● **Records for processing**
● ● ● ● ● ● ●

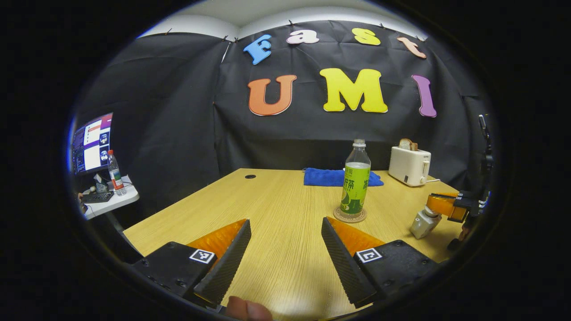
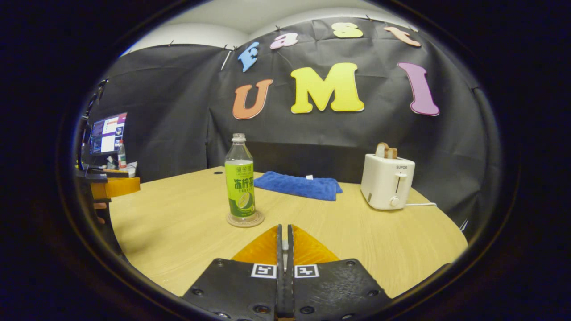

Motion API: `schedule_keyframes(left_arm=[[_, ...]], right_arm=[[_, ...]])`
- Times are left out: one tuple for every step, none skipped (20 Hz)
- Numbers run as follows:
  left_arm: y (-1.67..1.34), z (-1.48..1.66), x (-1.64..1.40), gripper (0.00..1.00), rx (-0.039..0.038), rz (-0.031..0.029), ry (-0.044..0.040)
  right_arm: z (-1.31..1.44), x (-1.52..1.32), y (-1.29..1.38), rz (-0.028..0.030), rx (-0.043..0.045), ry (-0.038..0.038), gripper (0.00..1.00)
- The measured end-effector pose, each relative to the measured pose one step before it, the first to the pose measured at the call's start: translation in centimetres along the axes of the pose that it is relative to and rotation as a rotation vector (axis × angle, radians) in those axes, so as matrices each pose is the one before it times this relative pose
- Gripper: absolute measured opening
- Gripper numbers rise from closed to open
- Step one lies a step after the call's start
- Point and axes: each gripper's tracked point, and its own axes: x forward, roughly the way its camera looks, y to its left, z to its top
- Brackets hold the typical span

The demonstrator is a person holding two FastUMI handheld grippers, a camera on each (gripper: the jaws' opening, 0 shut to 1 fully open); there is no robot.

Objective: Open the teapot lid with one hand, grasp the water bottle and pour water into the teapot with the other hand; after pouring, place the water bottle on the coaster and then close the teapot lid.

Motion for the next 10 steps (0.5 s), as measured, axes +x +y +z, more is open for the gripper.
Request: schedule_keyframes(left_arm=[[-0.112,0.12,0.018,0.99,0.0013,-0.00141,-0.00236],[-0.072,-0.049,-0.277,0.99,0.0003,-0.0027,0.00058],[-0.112,0.022,0.073,0.99,-0.00051,-0.00189,-0.00067],[-0.007,0.147,-0.006,0.99,0.00142,-0.00062,-0.00091],[-0.111,0.043,-0.07,0.99,0.00265,-0.00019,-0.00077],[-0.025,0.002,0.032,0.99,0.00215,0.00042,-0.00062],[0.048,0.08,-0.088,0.99,0.00231,-0.00005,0.00166],[-0.042,0.053,-0.169,0.99,0.00172,0.0015,-0.00171],[-0.065,0.143,-0.068,0.99,0.00133,-0.00009,-0.00419],[-0.087,0.222,-0.091,0.99,0.00115,-0.00008,-0.00252]], right_arm=[[-0.217,0.064,0.093,0.00224,0.00116,0.0035,0.0],[-0.156,0.021,0.036,-0.00051,-0.002,0.0051,0.0],[-0.175,-0.002,0.0,-0.00065,0.0,0.00103,0.0],[-0.003,-0.013,-0.006,-0.00317,0.00076,-0.00353,0.0],[-0.201,0.089,-0.186,-0.01034,-0.00331,0.00394,0.0],[-0.085,-0.039,-0.023,-0.00249,-0.00156,0.00353,0.01],[0.078,-0.107,0.31,0.00461,0.00104,0.00248,0.01],[0.227,0.024,-0.146,-0.00841,-0.00336,-0.00619,0.03],[0.413,-0.456,-0.086,-0.00229,-0.00224,-0.01124,0.07],[0.654,-0.29,-0.12,-0.00136,-0.00323,-0.01575,0.12]])
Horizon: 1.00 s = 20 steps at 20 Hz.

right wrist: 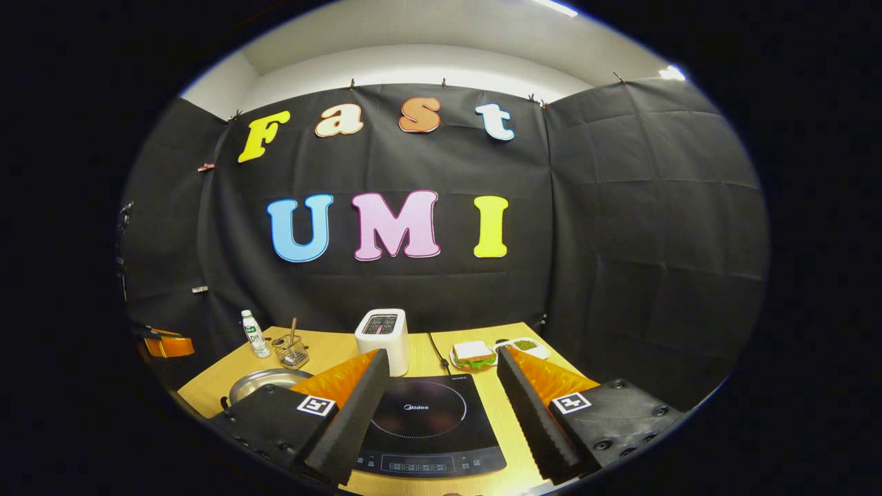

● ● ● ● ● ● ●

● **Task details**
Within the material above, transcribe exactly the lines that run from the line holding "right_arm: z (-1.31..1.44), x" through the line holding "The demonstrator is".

● **Exercise solution**
  right_arm: z (-1.31..1.44), x (-1.52..1.32), y (-1.29..1.38), rz (-0.028..0.030), rx (-0.043..0.045), ry (-0.038..0.038), gripper (0.00..1.00)
- The measured end-effector pose, each relative to the measured pose one step before it, the first to the pose measured at the call's start: translation in centimetres along the axes of the pose that it is relative to and rotation as a rotation vector (axis × angle, radians) in those axes, so as matrices each pose is the one before it times this relative pose
- Gripper: absolute measured opening
- Gripper numbers rise from closed to open
- Step one lies a step after the call's start
- Point and axes: each gripper's tracked point, and its own axes: x forward, roughly the way its camera looks, y to its left, z to its top
- Brackets hold the typical span

The demonstrator is a person holding two FastUMI handheld grippers, a camera on each (gripper: the jaws' opening, 0 shut to 1 fully open); there is no robot.

The output for this exercise is complete.